The opening act was the Israeli band Orphaned Land, perhaps the greatest metal band in the Middle East. I saw them back in 2012, when I went to an unsuccessful metal festival in Brazil in which 40 bands were supposed to perform, but only 9 really did. So, it is not surprising that their set from last Thursday was much enjoyable for me than the first time I saw them live. After all, three years ago I was too upset about all the bands being cancelled to actually pay attention to their songs.
I am not very familiar with their albums and songs, but the concert itself was very pleasant. You could say by the looks of the audience that they were really into the music coming from the stage. The lead singer Kobi Farhi had some problems with his microphone in the beginning of the show. But he is a real frontman and got around the problems easily. His dance moves and “ethereal” vocals made the crowd dance and sing along to some parts of their songs. This is quite an achievement, as they do not sing only in English, but in Hebrew and Arabic too. The mix of Israeli and Arab worlds was also present in Farhi’s speech, and he talked about why Orphaned Land has some many Arab fans despite being from Israel. According to the singer, this happens because they don’t talk politics or bullshit and just follow one religion: heavy metal. The metalheads there went crazy!
My favourite moments of the concert were when they played Sapari from the album The Never Ending Way of ORWarriOR; when the guitar player Idan Amsalem played a curious instrument named bouzoki; and the last song Norra el Norra. And I also have to mention the drummer Matan Shmuely, what a beast!

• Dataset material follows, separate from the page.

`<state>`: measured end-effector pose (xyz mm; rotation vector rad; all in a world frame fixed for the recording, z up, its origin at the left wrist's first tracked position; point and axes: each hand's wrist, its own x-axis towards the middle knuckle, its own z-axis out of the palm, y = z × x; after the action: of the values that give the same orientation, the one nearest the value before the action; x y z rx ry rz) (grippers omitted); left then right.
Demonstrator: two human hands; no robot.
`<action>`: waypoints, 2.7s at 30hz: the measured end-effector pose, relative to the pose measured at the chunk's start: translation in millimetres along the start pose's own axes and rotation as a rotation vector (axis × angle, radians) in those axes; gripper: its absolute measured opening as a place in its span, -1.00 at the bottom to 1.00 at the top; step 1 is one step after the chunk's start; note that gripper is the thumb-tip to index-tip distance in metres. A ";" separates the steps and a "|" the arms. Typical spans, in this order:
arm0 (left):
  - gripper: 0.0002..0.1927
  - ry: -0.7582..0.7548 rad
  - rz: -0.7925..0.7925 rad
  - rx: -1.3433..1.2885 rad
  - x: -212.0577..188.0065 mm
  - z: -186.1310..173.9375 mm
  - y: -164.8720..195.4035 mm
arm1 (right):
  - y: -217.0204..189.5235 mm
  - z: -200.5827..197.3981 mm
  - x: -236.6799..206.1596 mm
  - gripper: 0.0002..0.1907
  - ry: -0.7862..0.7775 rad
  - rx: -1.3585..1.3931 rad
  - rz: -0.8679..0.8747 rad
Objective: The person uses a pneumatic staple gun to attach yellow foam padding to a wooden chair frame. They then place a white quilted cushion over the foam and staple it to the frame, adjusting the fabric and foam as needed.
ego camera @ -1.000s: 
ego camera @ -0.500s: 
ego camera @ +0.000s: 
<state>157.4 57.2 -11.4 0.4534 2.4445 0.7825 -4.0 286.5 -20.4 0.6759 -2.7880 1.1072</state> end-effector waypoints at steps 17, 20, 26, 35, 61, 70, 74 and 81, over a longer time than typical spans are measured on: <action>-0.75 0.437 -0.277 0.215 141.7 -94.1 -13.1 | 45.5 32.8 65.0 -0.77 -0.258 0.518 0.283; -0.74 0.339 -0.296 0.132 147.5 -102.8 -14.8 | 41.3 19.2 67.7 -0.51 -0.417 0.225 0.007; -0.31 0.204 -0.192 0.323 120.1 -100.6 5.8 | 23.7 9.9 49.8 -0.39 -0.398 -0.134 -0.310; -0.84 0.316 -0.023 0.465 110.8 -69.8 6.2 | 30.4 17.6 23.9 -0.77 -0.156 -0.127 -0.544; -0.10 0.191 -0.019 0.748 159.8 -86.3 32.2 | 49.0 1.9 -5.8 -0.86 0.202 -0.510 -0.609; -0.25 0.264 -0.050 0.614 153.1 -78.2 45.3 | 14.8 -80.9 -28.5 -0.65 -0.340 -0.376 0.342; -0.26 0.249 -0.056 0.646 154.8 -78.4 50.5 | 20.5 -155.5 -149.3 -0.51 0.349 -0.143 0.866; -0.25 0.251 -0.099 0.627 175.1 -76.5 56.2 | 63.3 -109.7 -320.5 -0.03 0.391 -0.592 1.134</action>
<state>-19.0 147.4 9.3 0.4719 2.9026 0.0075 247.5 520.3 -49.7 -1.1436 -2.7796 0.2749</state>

When the intro from Ninth Wave started to play, Blind Guardian entered the stage for the first time in Utrecht in 30 years. Not a great problem for the audience as the majority had seen them in Eindhoven, at the beginning of their European tour — I saw them live in Antwerp. Banish From Sanctuary was played next, to the delight of the old fans present there. The readers of fantasy novels got their shares with Time Stands Still (at the Iron Hill) and Tanelorn (Into The Void), with the ever-present Fly in between. The set was almost the same from their concert in Antwerp, but they made a few changes to please the crowd. One of these was the inclusion of The Curse of Feanor, song from the album Nightfall in Middle-Earth (1998), which they had never played live in Europe before.
The first part of the concert ended with And The Story Ends. The band soon returned with Sacred Worlds, their best song of the last 15 years, in my opinion. Valhalla got the crowd singing the chorus over and over at the end of the song as they did with “Somebody is out there” in The Last Candle earlier in the set. Majesty brought the first attempt of a mini mosh-pit, but it was only in the last song, Mirror Mirror, that it really worked. But before that, they played the essential The Bard’s Song, which was sung beautifully by the audience.
The band was as excellent as always. The guitar players Andre Olbrich and Marcus Siepen did a phenomenal job. Fredrik Ehmke also did great behind the drums. Hansi was amazing, especially with his growls, but I felt he had some difficulties to reach the high notes.
The setlist was very close to what they played in Antwerp months ago (14 of 17 songs). Or perhaps this was just my bad luck, and maybe the setlist of their concert in Eindhoven was not that similar. But the fact is, Blind Guardian is an amazing band with lots of classic songs to choose from. They could alternate the setlist more and still please the fans.